▶ About this exercise
Transcribe the data verbatim and drop its images.

##########

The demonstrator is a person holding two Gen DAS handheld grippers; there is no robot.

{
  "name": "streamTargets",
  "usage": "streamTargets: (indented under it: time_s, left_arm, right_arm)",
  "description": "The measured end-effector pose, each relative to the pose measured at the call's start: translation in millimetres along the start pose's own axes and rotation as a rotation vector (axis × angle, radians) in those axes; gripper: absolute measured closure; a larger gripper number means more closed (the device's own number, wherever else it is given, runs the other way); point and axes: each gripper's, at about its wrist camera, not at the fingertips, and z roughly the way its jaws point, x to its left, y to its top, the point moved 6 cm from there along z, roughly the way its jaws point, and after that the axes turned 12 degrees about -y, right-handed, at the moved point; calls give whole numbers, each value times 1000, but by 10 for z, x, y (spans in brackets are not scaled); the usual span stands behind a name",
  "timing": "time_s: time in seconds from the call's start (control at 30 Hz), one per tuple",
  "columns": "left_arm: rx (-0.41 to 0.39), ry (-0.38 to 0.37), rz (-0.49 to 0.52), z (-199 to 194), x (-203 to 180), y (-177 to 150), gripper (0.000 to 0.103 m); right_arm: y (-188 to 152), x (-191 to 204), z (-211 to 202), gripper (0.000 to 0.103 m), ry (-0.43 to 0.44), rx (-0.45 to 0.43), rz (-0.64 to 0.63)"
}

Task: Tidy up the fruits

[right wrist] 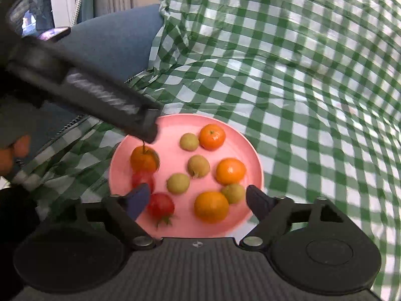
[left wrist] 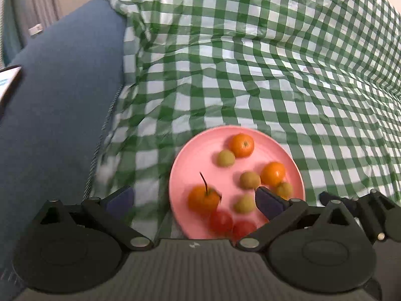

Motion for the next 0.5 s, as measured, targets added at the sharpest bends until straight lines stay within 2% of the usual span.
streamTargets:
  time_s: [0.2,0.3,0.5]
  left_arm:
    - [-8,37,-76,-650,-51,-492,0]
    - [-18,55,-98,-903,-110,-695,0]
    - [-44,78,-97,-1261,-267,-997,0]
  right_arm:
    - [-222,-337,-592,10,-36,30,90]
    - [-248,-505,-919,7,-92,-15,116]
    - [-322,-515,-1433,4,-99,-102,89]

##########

▶ Result
The demonstrator is a person holding two Gen DAS handheld grippers; there is no robot.

{
  "name": "streamTargets",
  "usage": "streamTargets: (indented under it: time_s, left_arm, right_arm)",
  "description": "The measured end-effector pose, each relative to the pose measured at the call's start: translation in millimetres along the start pose's own axes and rotation as a rotation vector (axis × angle, radians) in those axes; gripper: absolute measured closure; a larger gripper number means more closed (the device's own number, wherever else it is given, runs the other way); point and axes: each gripper's, at about its wrist camera, not at the fingertips, and z roughly the way its jaws point, x to its left, y to its top, the point moved 6 cm from there along z, roughly the way its jaws point, and after that the axes turned 12 degrees about -y, right-handed, at the moved point; calls give whole numbers, each value times 1000, but by 10 for z, x, y (spans in brackets are not scaled); the usual span stands behind a name",
  "timing": "time_s: time in seconds from the call's start (control at 30 Hz), one per tuple",
  "columns": "left_arm: rx (-0.41 to 0.39), ry (-0.38 to 0.37), rz (-0.49 to 0.52), z (-199 to 194), x (-203 to 180), y (-177 to 150), gripper (0.000 to 0.103 m); right_arm: y (-188 to 152), x (-191 to 204), z (-211 to 202), gripper (0.000 to 0.103 m), ry (-0.43 to 0.44), rx (-0.45 to 0.43), rz (-0.64 to 0.63)"
}

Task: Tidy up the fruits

[right wrist] 
[left wrist] 

Motion for the next 0.5 s, as measured, targets added at the sharpest bends until straight lines stay within 2% of the usual span.
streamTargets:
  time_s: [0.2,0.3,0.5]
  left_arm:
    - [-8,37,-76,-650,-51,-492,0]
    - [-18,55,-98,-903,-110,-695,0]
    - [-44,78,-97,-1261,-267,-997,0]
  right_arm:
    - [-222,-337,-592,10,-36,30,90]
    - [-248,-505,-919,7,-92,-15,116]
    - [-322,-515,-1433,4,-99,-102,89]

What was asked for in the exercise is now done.